┌────────

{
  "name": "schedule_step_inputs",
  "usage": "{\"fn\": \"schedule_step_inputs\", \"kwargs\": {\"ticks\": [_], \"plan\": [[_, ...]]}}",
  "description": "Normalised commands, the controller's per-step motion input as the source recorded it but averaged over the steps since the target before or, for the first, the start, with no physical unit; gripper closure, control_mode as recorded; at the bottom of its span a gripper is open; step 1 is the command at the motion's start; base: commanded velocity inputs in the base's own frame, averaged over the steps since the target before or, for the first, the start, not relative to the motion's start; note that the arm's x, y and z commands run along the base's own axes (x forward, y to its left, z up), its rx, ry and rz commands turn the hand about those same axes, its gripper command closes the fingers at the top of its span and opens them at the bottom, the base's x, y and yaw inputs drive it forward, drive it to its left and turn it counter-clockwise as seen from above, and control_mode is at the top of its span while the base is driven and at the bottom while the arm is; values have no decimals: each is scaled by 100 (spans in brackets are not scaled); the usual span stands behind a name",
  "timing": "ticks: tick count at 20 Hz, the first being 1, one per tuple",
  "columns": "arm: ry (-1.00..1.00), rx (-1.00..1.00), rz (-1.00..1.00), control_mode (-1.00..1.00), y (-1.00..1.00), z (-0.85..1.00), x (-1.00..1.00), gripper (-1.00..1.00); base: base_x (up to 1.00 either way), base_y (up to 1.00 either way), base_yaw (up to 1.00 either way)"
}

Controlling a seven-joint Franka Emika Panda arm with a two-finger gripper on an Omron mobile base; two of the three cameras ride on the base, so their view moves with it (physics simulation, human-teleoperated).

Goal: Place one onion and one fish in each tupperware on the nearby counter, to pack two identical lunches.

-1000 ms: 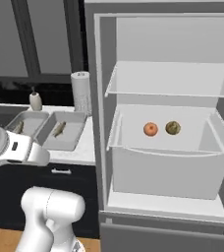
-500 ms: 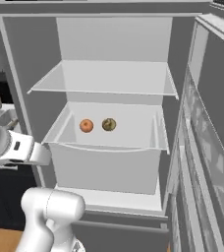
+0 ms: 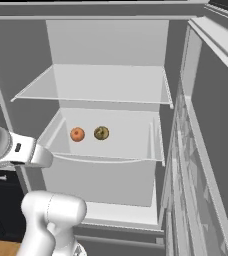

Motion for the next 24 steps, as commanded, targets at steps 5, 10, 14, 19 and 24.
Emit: {"fn": "schedule_step_inputs", "kwargs": {"ticks": [5, 10, 14, 19, 24], "plan": [[0, 9, 1, -100, -9, 0, 33, -100, 10, -3, 0], [-21, 15, 5, -100, 0, -8, 36, -100, 0, 0, 0], [-4, 2, 0, -100, 34, -24, 96, -100, 0, 0, 0], [8, 2, 0, -100, 5, -14, 82, -100, 0, 0, 0], [-12, 0, 0, -100, 0, -52, 51, -100, 0, 0, 0]]}}
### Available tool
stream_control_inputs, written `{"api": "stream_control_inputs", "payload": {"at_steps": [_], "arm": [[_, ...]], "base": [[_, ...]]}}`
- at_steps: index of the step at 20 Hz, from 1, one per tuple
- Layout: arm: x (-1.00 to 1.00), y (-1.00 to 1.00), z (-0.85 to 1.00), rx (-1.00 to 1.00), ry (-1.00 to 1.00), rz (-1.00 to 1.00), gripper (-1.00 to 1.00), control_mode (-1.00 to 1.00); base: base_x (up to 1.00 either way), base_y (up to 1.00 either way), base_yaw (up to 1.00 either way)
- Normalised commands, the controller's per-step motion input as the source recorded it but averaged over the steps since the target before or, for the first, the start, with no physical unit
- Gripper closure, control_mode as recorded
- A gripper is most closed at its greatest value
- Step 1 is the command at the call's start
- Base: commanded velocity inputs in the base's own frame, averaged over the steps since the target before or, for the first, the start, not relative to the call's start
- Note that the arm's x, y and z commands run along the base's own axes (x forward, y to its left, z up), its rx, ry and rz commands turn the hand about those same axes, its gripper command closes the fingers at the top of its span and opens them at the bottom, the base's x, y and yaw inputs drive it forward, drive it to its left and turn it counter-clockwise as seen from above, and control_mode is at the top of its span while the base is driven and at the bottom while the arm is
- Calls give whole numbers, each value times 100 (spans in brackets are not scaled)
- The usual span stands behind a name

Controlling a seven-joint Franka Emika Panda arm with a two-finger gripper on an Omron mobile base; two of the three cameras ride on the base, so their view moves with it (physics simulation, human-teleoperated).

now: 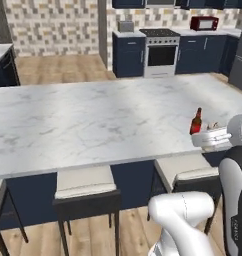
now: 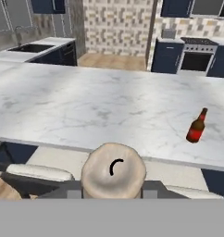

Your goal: Get the candle and the beer from the cabinet and move them to the dining counter.

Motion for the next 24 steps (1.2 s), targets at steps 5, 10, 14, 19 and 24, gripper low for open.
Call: {"api": "stream_control_inputs", "payload": {"at_steps": [5,10,14,19,24], "arm": [[0,0,0,0,0,0,100,100],[0,0,0,0,0,0,100,100],[0,0,0,0,0,0,100,100],[14,8,-8,-1,-1,0,100,-100],[53,11,-36,-1,-6,0,100,-100]], "base": [[62,68,-31],[62,71,-27],[43,42,-11],[17,15,0],[0,0,0]]}}
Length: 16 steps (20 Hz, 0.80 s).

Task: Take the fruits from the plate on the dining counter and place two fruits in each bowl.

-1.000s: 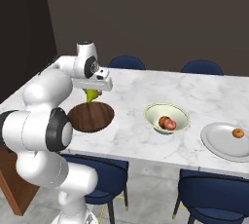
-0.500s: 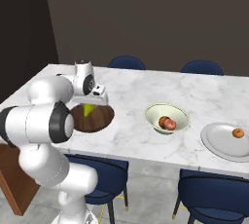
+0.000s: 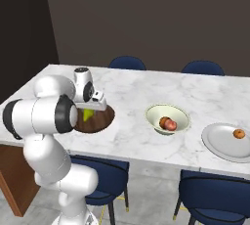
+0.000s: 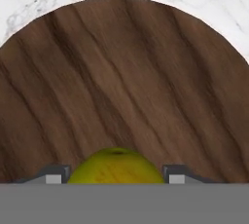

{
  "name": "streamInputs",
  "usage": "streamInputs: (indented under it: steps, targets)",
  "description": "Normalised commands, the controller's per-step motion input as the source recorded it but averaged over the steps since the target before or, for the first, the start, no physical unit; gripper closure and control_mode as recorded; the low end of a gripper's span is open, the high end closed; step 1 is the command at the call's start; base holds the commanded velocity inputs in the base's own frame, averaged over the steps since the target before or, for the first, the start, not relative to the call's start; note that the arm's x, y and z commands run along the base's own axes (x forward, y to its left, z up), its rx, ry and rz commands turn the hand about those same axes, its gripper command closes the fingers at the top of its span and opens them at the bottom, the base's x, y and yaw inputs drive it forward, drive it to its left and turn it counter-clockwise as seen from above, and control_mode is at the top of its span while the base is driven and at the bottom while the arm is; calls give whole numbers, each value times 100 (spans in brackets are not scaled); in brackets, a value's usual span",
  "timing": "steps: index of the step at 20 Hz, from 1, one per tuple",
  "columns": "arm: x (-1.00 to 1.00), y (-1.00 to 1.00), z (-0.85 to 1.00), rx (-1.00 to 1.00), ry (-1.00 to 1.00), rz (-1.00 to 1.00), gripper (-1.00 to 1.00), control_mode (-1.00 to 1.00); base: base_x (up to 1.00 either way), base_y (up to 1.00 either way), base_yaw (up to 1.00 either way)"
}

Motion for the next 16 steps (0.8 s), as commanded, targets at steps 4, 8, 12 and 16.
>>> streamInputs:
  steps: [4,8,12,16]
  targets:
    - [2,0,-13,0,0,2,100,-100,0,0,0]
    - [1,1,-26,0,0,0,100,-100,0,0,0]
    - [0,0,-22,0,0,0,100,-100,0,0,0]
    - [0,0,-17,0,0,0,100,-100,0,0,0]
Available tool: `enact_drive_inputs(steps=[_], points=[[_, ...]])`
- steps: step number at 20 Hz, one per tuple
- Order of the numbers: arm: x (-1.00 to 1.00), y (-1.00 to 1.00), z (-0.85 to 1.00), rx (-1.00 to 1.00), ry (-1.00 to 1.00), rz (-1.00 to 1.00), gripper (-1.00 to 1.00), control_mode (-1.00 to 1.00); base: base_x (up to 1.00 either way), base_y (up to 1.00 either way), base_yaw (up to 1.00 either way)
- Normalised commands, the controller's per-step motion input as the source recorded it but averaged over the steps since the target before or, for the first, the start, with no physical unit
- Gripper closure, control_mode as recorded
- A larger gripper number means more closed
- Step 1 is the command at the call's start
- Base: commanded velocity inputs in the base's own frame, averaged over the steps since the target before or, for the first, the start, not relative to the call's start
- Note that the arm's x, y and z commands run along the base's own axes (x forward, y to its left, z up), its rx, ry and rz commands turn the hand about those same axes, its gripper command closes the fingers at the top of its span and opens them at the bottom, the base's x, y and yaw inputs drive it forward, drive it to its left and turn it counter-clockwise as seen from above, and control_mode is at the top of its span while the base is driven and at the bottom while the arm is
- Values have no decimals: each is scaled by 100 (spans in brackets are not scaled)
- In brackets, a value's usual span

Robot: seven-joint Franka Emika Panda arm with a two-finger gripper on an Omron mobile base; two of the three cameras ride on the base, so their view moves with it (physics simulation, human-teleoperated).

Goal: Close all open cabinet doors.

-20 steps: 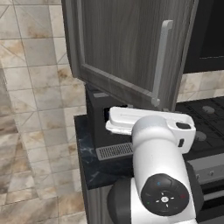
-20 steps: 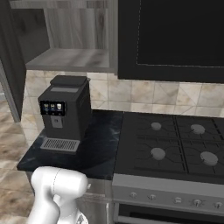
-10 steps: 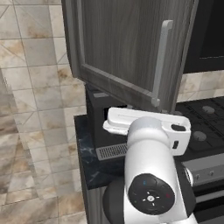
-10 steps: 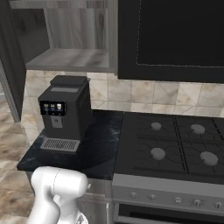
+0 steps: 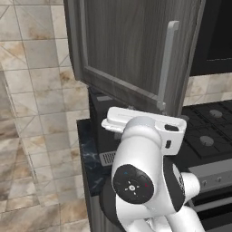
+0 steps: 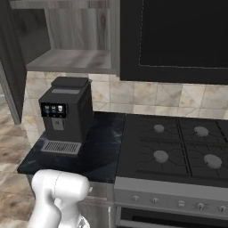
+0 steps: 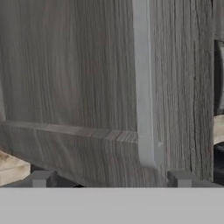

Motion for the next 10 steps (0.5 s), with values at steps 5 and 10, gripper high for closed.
enact_drive_inputs(steps=[5,10], points=[[16,-3,-25,0,-3,-3,-100,-100,0,0,0],[8,-4,-30,0,-6,0,-100,-100,0,0,0]])
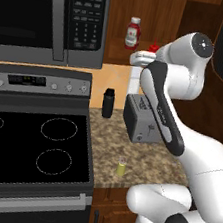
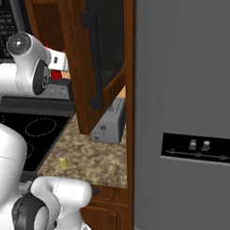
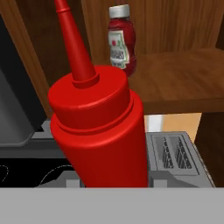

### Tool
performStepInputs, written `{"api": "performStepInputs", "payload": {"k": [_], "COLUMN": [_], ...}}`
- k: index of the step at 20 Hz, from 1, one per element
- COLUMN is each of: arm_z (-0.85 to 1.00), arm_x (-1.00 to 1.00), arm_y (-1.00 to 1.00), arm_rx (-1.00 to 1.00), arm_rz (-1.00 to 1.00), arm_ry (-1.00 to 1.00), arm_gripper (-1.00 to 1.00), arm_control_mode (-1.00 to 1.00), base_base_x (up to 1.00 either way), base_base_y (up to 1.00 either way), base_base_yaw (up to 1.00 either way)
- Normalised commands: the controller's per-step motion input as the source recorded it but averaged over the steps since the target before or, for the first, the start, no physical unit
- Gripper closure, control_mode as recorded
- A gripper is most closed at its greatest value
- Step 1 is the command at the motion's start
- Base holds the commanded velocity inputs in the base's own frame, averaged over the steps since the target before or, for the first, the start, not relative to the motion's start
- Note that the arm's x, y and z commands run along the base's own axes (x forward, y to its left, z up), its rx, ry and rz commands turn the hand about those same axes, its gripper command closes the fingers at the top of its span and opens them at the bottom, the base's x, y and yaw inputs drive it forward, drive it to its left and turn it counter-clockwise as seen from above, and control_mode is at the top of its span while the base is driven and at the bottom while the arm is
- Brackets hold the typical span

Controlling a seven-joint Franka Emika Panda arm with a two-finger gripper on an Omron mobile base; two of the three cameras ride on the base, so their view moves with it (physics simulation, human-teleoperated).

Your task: Put the shaker and condiment bottle from the counter next to their counterparts in the cabinet.

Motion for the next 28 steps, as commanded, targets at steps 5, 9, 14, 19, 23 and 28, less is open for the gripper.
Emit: {"api": "performStepInputs", "payload": {"k": [5,9,14,19,23,28], "arm_z": [-0.04,0.02,0.09,0.13,0.04,0.00], "arm_x": [0.11,0.22,0.30,0.24,0.23,0.27], "arm_y": [0.05,0.01,0.00,0.00,0.00,0.00], "arm_rx": [0.00,0.00,0.00,0.00,0.00,0.00], "arm_rz": [0.00,0.00,0.00,0.00,0.00,0.00], "arm_ry": [0.06,0.03,0.04,0.00,0.00,0.00], "arm_gripper": [1.00,1.00,1.00,1.00,1.00,1.00], "arm_control_mode": [-1.00,-1.00,-1.00,-1.00,-1.00,-1.00], "base_base_x": [0.00,0.00,0.00,0.00,0.00,0.00], "base_base_y": [0.00,0.00,0.00,0.00,0.00,0.00], "base_base_yaw": [0.00,0.00,0.00,0.00,0.00,0.00]}}
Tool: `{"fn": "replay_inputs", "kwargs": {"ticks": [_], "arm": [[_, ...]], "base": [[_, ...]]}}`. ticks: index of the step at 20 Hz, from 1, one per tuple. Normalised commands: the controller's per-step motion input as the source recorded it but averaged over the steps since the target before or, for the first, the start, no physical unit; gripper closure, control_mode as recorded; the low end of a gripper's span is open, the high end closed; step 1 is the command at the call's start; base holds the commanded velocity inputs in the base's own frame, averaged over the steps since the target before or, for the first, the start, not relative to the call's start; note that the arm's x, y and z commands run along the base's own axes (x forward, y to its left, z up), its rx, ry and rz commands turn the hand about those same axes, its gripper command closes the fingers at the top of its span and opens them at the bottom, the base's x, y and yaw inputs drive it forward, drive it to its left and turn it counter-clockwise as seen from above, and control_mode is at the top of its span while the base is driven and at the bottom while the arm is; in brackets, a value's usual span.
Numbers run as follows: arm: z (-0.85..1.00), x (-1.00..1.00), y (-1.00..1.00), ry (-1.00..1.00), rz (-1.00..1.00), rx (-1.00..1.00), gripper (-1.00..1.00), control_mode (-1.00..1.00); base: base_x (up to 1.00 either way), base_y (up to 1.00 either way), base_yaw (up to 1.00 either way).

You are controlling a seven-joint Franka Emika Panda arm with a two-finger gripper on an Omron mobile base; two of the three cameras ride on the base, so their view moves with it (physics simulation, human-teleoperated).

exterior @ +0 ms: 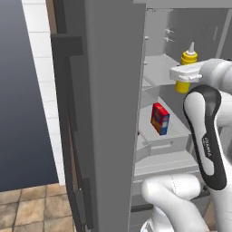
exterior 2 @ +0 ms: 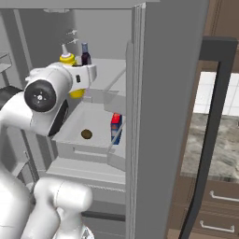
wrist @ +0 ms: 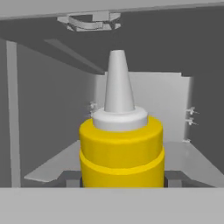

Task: Place the mustard and condiment bottle from the counter to the top shelf of the fridge. If the existing items in the fridge are on the top shelf, move them to other shelves.

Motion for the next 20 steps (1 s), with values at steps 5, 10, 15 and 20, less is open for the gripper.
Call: {"fn": "replay_inputs", "kwargs": {"ticks": [5, 10, 15, 20], "arm": [[0.0, 1.0, 0.0, 0.14, -0.01, 0.0, 1.0, -1.0], [-0.15, 0.94, 0.0, 0.1, -0.03, 0.01, 1.0, -1.0], [-0.35, 0.74, -0.06, 0.05, -0.04, 0.02, 1.0, -1.0], [-0.08, 0.43, -0.01, 0.0, -0.04, 0.0, 1.0, -1.0]], "base": [[0.0, 0.0, 0.0], [0.0, 0.0, 0.0], [0.0, 0.0, 0.0], [0.0, 0.0, 0.0]]}}
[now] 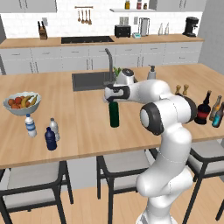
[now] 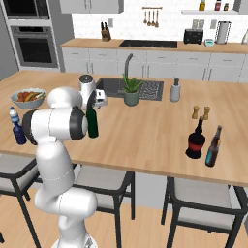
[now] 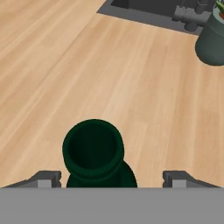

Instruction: Move the plastic bottles in the middle to the plastics group, and the glass bottles in the middle to the glass group.

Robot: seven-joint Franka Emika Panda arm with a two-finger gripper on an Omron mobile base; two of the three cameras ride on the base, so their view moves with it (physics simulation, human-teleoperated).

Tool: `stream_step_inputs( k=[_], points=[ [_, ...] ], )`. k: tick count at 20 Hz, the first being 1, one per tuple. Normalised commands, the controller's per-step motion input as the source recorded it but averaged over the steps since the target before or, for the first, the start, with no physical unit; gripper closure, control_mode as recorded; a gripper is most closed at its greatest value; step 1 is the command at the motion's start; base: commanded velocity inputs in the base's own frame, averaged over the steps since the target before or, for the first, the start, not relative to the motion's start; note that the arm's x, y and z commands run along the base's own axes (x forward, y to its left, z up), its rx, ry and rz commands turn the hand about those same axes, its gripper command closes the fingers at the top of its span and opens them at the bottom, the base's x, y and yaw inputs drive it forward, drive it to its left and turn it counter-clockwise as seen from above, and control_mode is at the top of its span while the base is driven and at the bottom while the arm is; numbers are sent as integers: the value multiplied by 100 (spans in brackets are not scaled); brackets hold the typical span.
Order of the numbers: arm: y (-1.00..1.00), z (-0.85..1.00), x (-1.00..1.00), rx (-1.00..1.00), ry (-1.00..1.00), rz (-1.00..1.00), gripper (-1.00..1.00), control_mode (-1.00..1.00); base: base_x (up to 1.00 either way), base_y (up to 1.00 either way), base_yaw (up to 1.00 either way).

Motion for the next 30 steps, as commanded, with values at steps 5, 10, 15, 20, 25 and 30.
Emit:
stream_step_inputs(
  k=[5,10,15,20,25,30],
  points=[
    [0,0,0,0,0,0,100,-100,0,0,0],
    [0,0,0,0,0,0,100,-100,0,0,0],
    [0,0,-6,0,0,0,100,-100,0,0,0],
    [0,29,-82,0,-3,-8,100,-100,0,0,0],
    [-3,45,-97,0,-3,-17,100,-100,0,0,0],
    [-30,10,-97,0,-13,-25,100,-100,0,0,0]
  ],
)
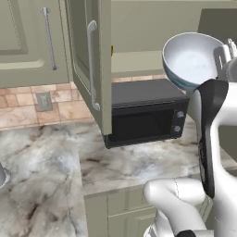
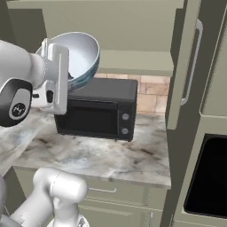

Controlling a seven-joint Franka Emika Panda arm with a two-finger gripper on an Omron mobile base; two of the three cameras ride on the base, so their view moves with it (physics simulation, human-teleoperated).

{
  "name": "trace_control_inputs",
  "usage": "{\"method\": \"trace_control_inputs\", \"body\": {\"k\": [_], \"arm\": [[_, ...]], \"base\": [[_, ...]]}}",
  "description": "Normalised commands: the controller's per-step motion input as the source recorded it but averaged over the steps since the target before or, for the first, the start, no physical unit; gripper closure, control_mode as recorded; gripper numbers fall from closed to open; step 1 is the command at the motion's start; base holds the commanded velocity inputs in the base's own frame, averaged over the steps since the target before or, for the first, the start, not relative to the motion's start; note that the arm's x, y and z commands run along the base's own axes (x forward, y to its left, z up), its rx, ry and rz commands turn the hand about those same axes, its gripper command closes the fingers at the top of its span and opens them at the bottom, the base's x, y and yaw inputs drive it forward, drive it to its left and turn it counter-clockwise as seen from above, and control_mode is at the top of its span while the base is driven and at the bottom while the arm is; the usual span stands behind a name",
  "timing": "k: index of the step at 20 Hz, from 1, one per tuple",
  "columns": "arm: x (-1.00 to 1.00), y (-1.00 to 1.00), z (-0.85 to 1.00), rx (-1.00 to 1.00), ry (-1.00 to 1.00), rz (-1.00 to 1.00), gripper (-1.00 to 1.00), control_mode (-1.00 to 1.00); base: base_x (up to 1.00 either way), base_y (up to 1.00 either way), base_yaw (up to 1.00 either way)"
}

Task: Pick the mug and place it in the sink. Pick the bowl and place it in the open cabinet and then close the cabinet.

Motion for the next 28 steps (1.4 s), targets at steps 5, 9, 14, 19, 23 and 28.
{"method": "trace_control_inputs", "body": {"k": [5,9,14,19,23,28], "arm": [[0.56,0.00,0.39,0.00,0.00,0.00,1.00,-1.00],[0.54,0.00,0.24,0.02,0.00,0.00,1.00,-1.00],[0.64,0.01,0.00,0.00,0.00,0.00,1.00,-1.00],[0.54,0.00,-0.08,0.03,0.00,0.00,1.00,-1.00],[0.56,0.00,-0.08,0.02,0.00,0.00,1.00,-1.00],[0.47,0.00,-0.14,0.05,0.00,0.00,1.00,-1.00]], "base": [[0.00,0.00,0.00],[0.00,0.00,0.00],[0.00,0.00,0.00],[0.00,0.00,0.00],[0.00,0.00,0.00],[0.00,0.00,0.00]]}}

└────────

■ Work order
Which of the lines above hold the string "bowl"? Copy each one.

■ Solved problem
Task: Take the fruits from the plate on the dining counter and place two fruits in each bowl.
Task: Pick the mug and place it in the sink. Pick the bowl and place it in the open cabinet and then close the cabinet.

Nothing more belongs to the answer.